[[ Data provided open ]]

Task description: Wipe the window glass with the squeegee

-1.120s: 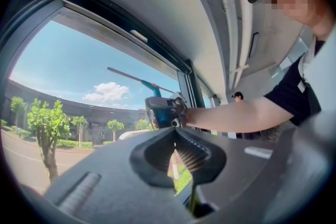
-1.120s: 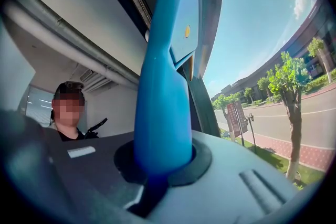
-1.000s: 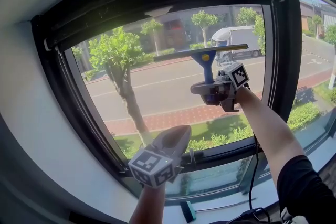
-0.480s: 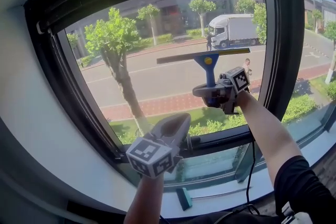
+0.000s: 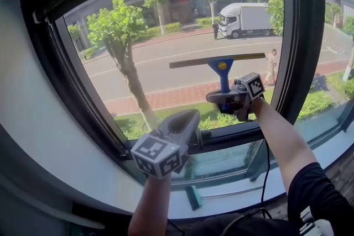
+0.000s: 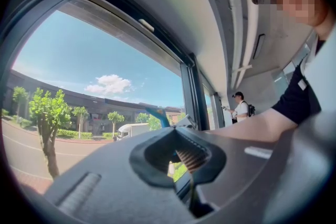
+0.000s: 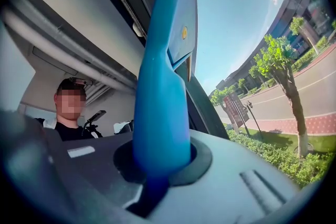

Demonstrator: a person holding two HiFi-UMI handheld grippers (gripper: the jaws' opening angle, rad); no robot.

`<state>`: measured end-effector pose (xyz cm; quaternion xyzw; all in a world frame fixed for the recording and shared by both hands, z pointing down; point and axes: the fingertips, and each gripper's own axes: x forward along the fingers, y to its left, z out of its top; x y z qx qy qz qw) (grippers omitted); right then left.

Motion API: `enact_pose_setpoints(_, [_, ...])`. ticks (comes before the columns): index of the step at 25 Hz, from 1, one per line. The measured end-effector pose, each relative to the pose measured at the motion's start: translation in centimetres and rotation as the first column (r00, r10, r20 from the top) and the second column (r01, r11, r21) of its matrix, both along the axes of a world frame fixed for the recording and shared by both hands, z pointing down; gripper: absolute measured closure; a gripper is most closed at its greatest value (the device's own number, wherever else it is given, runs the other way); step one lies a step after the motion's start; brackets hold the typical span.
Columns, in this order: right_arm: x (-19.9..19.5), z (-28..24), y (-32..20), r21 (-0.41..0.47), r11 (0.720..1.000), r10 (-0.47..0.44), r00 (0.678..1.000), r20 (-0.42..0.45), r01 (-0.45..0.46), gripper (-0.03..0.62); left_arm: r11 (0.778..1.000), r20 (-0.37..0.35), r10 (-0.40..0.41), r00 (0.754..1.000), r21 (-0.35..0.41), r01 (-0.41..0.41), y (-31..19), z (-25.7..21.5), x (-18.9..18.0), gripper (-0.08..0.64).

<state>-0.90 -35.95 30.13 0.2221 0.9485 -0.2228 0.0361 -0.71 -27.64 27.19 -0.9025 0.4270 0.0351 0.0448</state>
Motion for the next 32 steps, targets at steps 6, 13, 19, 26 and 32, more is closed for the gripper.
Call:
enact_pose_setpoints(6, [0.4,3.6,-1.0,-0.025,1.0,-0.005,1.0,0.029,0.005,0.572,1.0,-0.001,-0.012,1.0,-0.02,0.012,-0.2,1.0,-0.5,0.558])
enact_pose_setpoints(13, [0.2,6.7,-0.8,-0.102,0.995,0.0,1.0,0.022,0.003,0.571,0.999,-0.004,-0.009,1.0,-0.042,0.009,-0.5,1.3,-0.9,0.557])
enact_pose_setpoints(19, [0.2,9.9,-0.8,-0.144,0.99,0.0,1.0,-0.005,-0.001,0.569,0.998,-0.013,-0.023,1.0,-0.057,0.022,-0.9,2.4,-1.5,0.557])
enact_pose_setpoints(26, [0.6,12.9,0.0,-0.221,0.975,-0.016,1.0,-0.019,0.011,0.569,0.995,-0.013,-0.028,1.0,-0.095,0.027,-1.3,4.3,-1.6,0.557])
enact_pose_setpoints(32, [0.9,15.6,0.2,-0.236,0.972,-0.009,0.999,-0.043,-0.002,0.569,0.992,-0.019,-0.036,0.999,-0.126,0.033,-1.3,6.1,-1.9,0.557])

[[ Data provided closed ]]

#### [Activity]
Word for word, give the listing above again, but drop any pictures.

#### [Result of this exercise]
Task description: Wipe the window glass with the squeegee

-1.120s: 
-1.120s: 
-1.000s: 
-0.480s: 
+0.000s: 
+0.000s: 
+0.000s: 

Demonstrator: a person holding two HiFi-UMI handheld grippers (gripper: the jaws' opening angle, rad); no robot.

`<state>`: measured end-effector pose (xyz cm; quaternion xyzw; all in a world frame fixed for the recording and shared by both hands, z pointing down; point and axes: the fingertips, and each gripper's own axes: x forward along the fingers, y to its left, z out of its top; x y z qx qy qz qw) (grippers omitted); right then left.

Motion API: `enact_pose_setpoints(_, [_, ...])`. ticks (comes before the columns): index of the step at 25 Hz, from 1, one per line. The measured end-effector pose, each relative to the pose measured at the motion's start: translation in centimetres and rotation as the first column (r00, r10, r20 from the top) and the second column (r01, r11, r21) of its matrix, both along the axes of a world frame fixed for the recording and shared by both hands, z pointing down; gripper: absolute measured closure; a gripper is most closed at its greatest value (the device's own number, wherever else it is given, runs the other way); step one lies a step after the motion's start; brackets hold the typical span.
Columns, in this order: right_arm: x (-19.9..19.5), z (-28..24), y (-32..20), r21 (-0.41..0.47), r11 (0.720..1.000), r10 (-0.47..0.44), r00 (0.678..1.000), r20 (-0.42..0.45), r01 (-0.45..0.46), gripper (-0.03..0.62); left_arm: r11 (0.778..1.000), r20 (-0.37..0.35), r10 (-0.40..0.41), r00 (0.754..1.000), r21 (-0.35..0.41), r01 (-0.41..0.41), y (-31..19), z (-25.7..21.5), x (-18.9..18.0), gripper (-0.08..0.64).

<state>-0.90 -35.95 30.13 0.2221 0.9485 -0.2228 0.0361 -0.71 -27.64 27.19 -0.9025 0.4270 0.0351 0.0448</state>
Motion for the next 32 steps, targets at steps 6, 13, 19, 26 and 32, more is closed for the gripper.
Call:
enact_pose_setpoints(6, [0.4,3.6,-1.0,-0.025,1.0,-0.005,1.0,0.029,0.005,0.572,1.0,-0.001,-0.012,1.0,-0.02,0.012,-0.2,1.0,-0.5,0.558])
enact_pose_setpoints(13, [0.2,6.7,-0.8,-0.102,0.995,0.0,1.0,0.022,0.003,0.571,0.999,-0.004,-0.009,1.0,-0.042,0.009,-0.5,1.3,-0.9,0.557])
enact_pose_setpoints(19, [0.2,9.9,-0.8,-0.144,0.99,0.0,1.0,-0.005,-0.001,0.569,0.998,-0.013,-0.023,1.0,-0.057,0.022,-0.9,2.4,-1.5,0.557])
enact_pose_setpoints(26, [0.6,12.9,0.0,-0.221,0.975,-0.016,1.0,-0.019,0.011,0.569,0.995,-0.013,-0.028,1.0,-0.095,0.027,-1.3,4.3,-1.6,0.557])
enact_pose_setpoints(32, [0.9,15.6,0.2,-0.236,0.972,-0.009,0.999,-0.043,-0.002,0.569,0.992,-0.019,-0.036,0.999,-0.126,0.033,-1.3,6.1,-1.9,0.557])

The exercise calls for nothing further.